Assignment ▸ Repeat every entry exactly. Pictures stay out.

START Listed entries

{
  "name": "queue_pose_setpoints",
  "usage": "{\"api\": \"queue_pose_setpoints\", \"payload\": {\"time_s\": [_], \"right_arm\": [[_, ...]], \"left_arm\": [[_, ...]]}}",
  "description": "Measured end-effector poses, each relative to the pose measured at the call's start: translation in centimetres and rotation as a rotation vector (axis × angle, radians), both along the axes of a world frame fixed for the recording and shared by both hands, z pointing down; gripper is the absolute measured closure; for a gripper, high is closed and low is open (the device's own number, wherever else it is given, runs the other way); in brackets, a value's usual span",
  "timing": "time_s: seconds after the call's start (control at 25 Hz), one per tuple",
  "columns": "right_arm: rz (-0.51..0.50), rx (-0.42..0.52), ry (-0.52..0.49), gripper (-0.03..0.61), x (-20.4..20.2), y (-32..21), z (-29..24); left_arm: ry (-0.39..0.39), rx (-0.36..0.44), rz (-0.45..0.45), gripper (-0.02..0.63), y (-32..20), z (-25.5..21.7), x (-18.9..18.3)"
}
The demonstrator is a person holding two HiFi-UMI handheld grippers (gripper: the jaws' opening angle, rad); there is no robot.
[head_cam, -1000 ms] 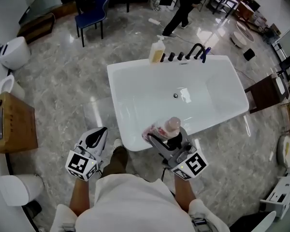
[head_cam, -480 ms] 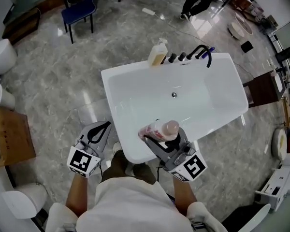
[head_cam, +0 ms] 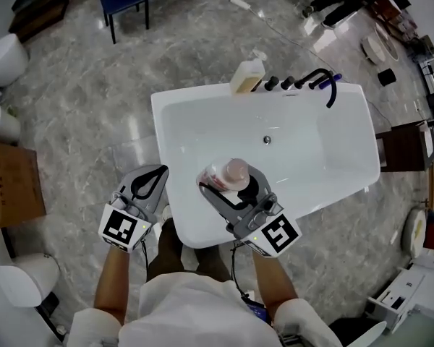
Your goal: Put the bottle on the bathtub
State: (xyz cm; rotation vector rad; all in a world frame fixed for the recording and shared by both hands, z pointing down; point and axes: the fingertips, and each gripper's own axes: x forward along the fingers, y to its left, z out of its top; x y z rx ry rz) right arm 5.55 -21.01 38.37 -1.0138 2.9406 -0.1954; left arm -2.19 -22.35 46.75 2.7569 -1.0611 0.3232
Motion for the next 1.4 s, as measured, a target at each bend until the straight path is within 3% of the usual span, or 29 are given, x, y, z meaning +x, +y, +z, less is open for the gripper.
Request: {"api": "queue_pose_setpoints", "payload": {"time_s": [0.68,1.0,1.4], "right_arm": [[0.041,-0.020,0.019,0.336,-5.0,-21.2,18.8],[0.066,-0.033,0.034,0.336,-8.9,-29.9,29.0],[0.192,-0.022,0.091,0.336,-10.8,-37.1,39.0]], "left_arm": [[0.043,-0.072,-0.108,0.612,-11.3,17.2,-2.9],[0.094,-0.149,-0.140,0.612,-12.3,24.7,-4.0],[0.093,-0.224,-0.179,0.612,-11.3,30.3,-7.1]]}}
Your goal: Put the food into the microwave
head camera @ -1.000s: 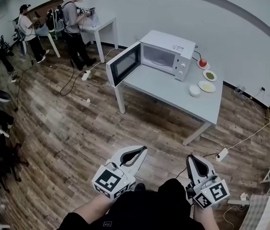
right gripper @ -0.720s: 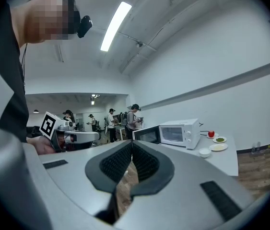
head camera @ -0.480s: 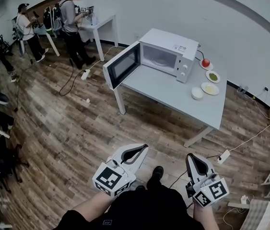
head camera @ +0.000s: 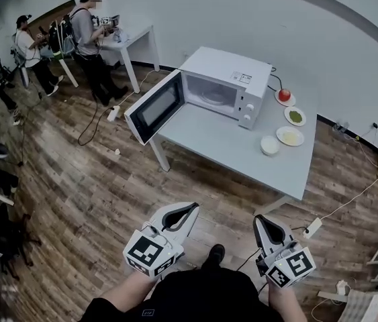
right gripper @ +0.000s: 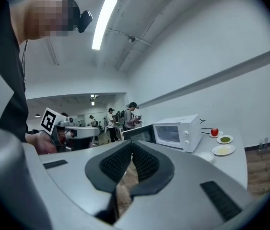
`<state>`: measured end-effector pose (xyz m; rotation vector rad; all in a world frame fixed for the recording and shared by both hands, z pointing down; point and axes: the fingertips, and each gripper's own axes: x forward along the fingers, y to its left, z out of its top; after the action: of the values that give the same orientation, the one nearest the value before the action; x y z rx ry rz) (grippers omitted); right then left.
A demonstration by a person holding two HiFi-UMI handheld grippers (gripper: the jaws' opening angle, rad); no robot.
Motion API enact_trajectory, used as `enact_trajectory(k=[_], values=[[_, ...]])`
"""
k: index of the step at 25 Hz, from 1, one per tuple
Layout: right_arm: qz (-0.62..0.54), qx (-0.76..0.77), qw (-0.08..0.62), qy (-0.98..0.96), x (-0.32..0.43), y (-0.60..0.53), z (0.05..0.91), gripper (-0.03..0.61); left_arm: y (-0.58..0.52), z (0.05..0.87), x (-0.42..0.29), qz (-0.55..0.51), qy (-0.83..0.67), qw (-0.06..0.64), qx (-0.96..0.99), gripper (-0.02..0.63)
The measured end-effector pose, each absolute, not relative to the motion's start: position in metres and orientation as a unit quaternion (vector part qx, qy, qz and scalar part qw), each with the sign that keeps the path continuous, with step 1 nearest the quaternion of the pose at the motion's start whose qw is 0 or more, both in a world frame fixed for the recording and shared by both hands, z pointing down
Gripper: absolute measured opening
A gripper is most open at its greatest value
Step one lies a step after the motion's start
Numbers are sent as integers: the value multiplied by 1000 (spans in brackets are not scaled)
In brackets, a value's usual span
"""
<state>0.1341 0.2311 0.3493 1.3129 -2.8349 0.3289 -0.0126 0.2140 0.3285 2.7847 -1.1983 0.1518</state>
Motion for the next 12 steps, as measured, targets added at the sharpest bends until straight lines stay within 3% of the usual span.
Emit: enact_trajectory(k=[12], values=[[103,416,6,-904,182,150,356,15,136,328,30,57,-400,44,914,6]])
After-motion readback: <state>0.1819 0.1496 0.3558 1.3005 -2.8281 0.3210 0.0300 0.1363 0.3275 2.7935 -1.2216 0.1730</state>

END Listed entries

Exercise response ▸
{
  "name": "queue_pose_setpoints",
  "usage": "{\"api\": \"queue_pose_setpoints\", \"payload\": {\"time_s\": [_], \"right_arm\": [[_, ...]], \"left_arm\": [[_, ...]]}}",
  "description": "Measured end-effector poses, each relative to the pose measured at the call's start: translation in centimetres and rotation as a rotation vector (axis × angle, radians), both along the axes of a world frame fixed for the recording and shared by both hands, z pointing down; gripper is the absolute measured closure; for a gripper, high is closed and low is open (the device's own number, wherever else it is given, runs the other way); in brackets, a value's usual span",
  "timing": "time_s: seconds after the call's start (control at 25 Hz), one per tuple",
  "columns": "right_arm: rz (-0.51..0.50), rx (-0.42..0.52), ry (-0.52..0.49), gripper (-0.03..0.61), x (-20.4..20.2), y (-32..21), z (-29..24); left_arm: ry (-0.39..0.39), rx (-0.36..0.44), rz (-0.45..0.45), gripper (-0.02..0.63), y (-32..20), z (-25.5..21.7), x (-18.9..18.3)"
}
The demonstrator is a person holding two HiFi-UMI handheld grippers (gripper: the jaws' opening angle, rad); there is no robot.
[head_cam, -1000 ms] 
[head_cam, -480 ms] 
[head_cam, +0 ms] 
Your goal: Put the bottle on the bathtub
State: (xyz cm; rotation vector rad; all in a world frame fixed for the recording and shared by both hands, z pointing down; point and axes: the fingertips, and each gripper's own axes: x forward along the fingers, y to its left, z out of its top; x y z rx ry rz) right arm 5.55 -21.01 38.37 -1.0138 2.9406 -0.1954; left arm -2.19 -22.35 46.75 2.7569 -1.0611 0.3232
Motion for the next 1.4 s, as measured, a target at each bend until the straight path is within 3% of the usual span, or 29 are given, x, y, z meaning +x, +y, +z, less is open for the gripper.
Request: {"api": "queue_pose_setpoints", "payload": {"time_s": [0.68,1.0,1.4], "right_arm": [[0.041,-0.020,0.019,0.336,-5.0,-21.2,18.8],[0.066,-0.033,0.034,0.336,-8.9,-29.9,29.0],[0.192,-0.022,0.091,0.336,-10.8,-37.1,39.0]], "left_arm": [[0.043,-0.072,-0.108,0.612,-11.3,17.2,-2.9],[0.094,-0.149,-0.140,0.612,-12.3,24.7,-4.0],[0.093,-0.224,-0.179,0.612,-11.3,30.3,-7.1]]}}
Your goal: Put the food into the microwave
head camera @ -1.000s: 
right gripper @ -0.720s: 
head camera @ -0.480s: 
head camera @ +0.000s: 
right gripper @ +0.000s: 
`<state>`: measured end-effector pose (xyz m; rotation vector rad; all in a world frame fixed for the recording and shared by both hands, z pointing down; point and axes: the fingertips, and each gripper's own axes: x forward along the fingers, y to its left, z out of its top; after the action: of the values that give the same orientation, the one nearest the value before the action; x y z rx ry rz) (grippers omitted); right then left.
A demonstration by a person holding two HiFi-UMI handheld grippers (gripper: the jaws' opening angle, rad); no robot.
Motion API enact_trajectory, used as `enact_trajectory(k=[_], values=[[_, ...]])`
"""
k: index of the step at 25 Hz, from 1, one per tuple
Layout: right_arm: qz (-0.62..0.54), qx (-0.76..0.77), qw (-0.08..0.62), qy (-0.98..0.96), x (-0.32..0.43), y (-0.60..0.53), z (0.05..0.91), gripper (-0.03..0.61); left_arm: y (-0.58..0.52), z (0.05..0.87), x (-0.42..0.29), qz (-0.55..0.51), qy (-0.83..0.67), qw (-0.06..0.64), qx (-0.96..0.99), gripper (-0.02..0.63)
The measured end-effector pose, each absolute, not relative to the motion's start: position in metres and orientation as a unit quaternion (vector part qx, qy, qz and scalar part qw), each with the sign that keeps the path continuous, with step 1 nearest the quaternion of the pose at the motion's start whose qw is 0 or more, both in a world frame fixed for the recording and shared by both hands, z pointing down
Gripper: absolute measured opening
A gripper is most open at its greatest value
Step one lies a step after the motion's start
Numbers are sent as integers: the value multiplied by 1000 (spans in brackets are not scaled)
In brackets, a value's usual span
"""
<state>0.1341 0.2311 0.3493 1.3129 -2.8349 0.3289 -0.0126 0.2140 0.3285 2.7847 -1.1983 0.1518</state>
Motion for the next 12 steps, as measured, targets added at the sharpest bends until straight lines stay within 3% of the usual span.
Emit: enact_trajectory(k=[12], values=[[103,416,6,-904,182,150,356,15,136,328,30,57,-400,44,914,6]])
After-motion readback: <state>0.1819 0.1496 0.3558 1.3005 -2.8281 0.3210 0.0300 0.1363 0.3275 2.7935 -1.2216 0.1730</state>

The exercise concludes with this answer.